FDA Approves Selinexor for Refractory Multiple Myeloma

Nick Mulcahy

Disclosures

July 03, 2019

The US Food and Drug Administration (FDA) has granted accelerated approval to the oral therapy selinexor (Xpovio, Karyopharm Therapeutics) in combination with the corticosteroid dexamethasone for the treatment of adults with relapsed/refractory multiple myeloma (RRMM) who are out of treatment options.

More specifically, the drug is indicated for patients who have received at least four prior therapies and have disease that is resistant to other forms of treatment, including at least two proteasome inhibitors, at least two immunomodulatory agents, and an anti-CD38 monoclonal antibody.

"Today we approved a treatment under our accelerated approval program that provides a treatment option for patients with multiple myeloma with no available therapy," said Richard Pazdur, MD, director of the FDA's Oncology Center of Excellence and acting director of the Office of Hematology and Oncology Products in the FDA's Center for Drug Evaluation and Research.

Pazdur explained that there is no cure for multiple myeloma, but existing treatments can target the cancer and slow disease spread.
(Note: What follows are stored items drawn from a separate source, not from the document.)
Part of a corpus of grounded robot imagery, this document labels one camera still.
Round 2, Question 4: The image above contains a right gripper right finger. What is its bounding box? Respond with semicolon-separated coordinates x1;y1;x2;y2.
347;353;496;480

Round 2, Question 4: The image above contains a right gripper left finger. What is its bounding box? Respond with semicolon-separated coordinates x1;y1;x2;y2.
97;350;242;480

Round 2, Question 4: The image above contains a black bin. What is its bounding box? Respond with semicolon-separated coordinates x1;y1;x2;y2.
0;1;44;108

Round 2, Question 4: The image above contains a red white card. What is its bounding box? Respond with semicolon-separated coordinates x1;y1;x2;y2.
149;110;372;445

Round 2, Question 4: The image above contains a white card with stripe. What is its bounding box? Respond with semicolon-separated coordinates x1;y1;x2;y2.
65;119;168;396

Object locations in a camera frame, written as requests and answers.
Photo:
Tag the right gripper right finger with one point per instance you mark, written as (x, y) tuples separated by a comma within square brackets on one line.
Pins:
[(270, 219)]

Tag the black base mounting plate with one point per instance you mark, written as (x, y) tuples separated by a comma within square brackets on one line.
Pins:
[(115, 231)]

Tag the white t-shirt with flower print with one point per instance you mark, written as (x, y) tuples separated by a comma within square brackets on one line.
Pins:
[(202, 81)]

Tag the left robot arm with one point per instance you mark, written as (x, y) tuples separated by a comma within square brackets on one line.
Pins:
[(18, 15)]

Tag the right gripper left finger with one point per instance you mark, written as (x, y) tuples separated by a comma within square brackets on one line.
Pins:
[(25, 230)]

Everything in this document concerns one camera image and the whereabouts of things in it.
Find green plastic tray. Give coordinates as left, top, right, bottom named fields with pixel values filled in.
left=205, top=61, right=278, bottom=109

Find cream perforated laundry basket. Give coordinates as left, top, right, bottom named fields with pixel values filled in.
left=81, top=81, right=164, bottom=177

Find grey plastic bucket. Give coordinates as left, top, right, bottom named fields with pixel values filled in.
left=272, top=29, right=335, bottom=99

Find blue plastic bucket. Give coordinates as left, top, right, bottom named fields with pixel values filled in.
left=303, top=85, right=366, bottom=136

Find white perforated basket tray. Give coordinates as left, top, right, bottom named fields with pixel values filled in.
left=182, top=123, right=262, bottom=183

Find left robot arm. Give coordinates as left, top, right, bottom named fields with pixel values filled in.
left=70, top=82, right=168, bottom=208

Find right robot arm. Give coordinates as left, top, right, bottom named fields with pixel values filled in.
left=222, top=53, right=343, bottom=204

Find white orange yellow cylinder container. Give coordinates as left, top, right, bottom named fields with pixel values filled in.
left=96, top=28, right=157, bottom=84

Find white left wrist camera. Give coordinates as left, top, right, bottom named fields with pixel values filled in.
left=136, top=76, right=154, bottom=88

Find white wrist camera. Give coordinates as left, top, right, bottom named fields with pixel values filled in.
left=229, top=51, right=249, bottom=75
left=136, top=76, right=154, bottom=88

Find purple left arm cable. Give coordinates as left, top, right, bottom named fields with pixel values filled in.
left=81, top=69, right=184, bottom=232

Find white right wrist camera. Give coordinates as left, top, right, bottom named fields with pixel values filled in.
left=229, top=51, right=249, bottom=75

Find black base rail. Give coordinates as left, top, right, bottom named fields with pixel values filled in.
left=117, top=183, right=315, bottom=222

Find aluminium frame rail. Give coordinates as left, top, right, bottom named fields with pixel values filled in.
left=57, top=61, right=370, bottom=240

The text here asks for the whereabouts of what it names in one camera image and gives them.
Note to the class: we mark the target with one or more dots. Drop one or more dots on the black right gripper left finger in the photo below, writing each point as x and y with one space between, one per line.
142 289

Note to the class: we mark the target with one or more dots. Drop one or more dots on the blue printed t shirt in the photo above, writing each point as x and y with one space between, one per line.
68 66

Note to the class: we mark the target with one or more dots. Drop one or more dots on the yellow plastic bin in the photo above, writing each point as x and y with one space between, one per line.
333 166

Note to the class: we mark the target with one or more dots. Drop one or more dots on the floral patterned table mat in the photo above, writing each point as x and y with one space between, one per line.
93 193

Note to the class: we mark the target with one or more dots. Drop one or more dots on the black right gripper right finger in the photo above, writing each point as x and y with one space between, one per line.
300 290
However, patients may exhaust available treatments and still have disease progression.

Selinexor was approved on the basis of safety and efficacy data from 83 patients with RRMM who were treated with the drug in combination with dexamethasone. The overall response rate was 25%. The median time to first response was 4 weeks (range, 1 to 10 weeks). The median duration of response was 3.8 months.

These data come from a subgroup of 83 patients from the open-label phase 2b STORM (Selinexor Treatment of Refractory Myeloma) trial, notes the company.

"The 25.3% response rate seen...is clinically meaningful and a validated surrogate marker for clinical benefit in our patients with advanced refractory disease," said Sundar Jagannath, MD, director of the multiple myeloma program, professor of medicine (hematology and medical oncology) at the Tisch Cancer Institute, and principal investigator of the STORM study, said in a company press release.

The FDA notes that the efficacy evaluation was supported by additional information from an ongoing, randomized trial among patients with multiple myeloma and that further clinical trials are required to verify and describe selinexor's clinical benefit.

In fact, a phase 3 trial called BOSTON is ongoing. At an FDA Oncological Drugs Advisory Committee meeting earlier this year, the committee voted against recommending approval for the drug and recommended waiting until the results of BOSTON became available.

In a rare instance of the FDA going against the advice of its advisory committee, the agency went ahead and granted accelerated approval for the drug. As FDA's Pazdur explained in the agency's press release, the drug offers an option for patients who have exhausted all other therapies.  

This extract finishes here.